Intervienen 10 lingotes de oro en el aeropuerto de Málaga y los devuelven al descartar blanqueo de capitales

El metal precioso tenía como destino Croacia y estaba valorado en más de 80.000 euros

Aeropuerto de Málaga.
Aeropuerto de Málaga.

La Comisión de Prevención del Blanqueo de Capitales ha acordado devolver diez lingotes de oro de 24 quilates que fueron intervenidos en el aeropuerto de Málaga a un empresario que pretendía trasladarlos a Croacia sin haber realizado la declaración previa exigida por la normativa sobre movimientos de capitales.

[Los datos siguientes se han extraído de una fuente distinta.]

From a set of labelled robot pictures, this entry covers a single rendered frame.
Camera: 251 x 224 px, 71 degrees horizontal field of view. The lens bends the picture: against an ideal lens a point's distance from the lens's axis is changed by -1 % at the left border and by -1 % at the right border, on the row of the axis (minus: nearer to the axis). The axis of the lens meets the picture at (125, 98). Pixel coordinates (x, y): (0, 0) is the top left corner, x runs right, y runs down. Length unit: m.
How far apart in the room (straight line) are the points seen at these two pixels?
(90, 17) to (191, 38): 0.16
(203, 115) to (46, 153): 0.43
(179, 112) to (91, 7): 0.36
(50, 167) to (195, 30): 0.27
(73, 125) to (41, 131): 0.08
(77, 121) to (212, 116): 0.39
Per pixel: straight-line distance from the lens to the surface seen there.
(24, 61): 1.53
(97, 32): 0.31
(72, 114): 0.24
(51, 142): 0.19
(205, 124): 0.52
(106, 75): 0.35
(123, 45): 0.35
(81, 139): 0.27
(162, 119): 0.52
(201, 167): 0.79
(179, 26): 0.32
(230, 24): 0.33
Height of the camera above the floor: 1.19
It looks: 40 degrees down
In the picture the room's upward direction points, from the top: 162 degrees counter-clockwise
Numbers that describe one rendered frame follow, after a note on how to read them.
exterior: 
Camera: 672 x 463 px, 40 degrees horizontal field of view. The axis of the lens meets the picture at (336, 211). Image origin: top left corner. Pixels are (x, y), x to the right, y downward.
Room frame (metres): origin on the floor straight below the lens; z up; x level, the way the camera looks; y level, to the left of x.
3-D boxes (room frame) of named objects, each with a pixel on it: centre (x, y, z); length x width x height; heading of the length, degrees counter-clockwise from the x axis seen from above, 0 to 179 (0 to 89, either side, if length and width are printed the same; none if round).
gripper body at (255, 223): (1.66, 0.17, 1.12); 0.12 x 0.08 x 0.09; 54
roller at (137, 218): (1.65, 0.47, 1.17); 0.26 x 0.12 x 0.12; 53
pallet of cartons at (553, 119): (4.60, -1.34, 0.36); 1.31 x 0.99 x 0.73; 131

La resolución, dictada por este organismo dependiente del Ministerio de Economía, Comercio y Empresa, pone fin a un expediente sancionador abierto en 2024 tras la incautación del oro durante un control de seguridad. Según la decisión administrativa, el empresario recuperará los lingotes una vez abone una multa de 31.000 euros por una infracción considerada grave.

Los hechos se remontan a octubre de 2024, cuando los agentes detectaron diez lingotes de oro de 24 quilates valorados en más de 80.000 euros. El metal precioso tenía como destino Croacia y no había sido declarado previamente, un requisito obligatorio cuando se superan determinados umbrales económicos establecidos por la legislación vigente.

Tras la intervención, las autoridades iniciaron un expediente por una posible vulneración de la normativa europea sobre movimientos de capitales y prevención del blanqueo de dinero.

Una empresa con sede en Estados Unidos

Según la documentación aportada durante la investigación, el oro pertenecía a dos socios vinculados a una empresa estadounidense dedicada a la compraventa internacional de metales preciosos.

La defensa, ejercida por el abogado penalista Juan Gonzalo Ospina, presentó diversas alegaciones para acreditar la procedencia legal del oro. Entre la documentación aportada figuraban facturas, justificantes bancarios y documentación mercantil que acreditaban que la mercancía había sido adquirida a una empresa portuguesa y que la operación tenía carácter comercial.

Además, se destacó que la sociedad estaba legalmente constituida en Delaware y contaba con más de una década de actividad en el sector.

La comisión aprecia un error administrativo

Durante la tramitación del expediente, la defensa sostuvo que no existió intención de ocultar el oro ni de eludir controles administrativos. De hecho, el acta de intervención reflejaba que los lingotes no estaban escondidos y podían ser localizados fácilmente durante la inspección.

También se argumentó que la falta de declaración obedeció al desconocimiento de la normativa española por parte de los propietarios, ambos extranjeros, y no a una voluntad de ocultar el origen o destino de los bienes.

Finalmente, la Comisión de Prevención del Blanqueo de Capitales concluyó que la conducta investigada no respondía a una operación de blanqueo de capitales, sino a un incumplimiento administrativo relacionado con la obligación de declarar el movimiento de capitales.

Por ello, acordó la devolución de los diez lingotes de oro, manteniendo únicamente la sanción económica derivada de la infracción administrativa cometida.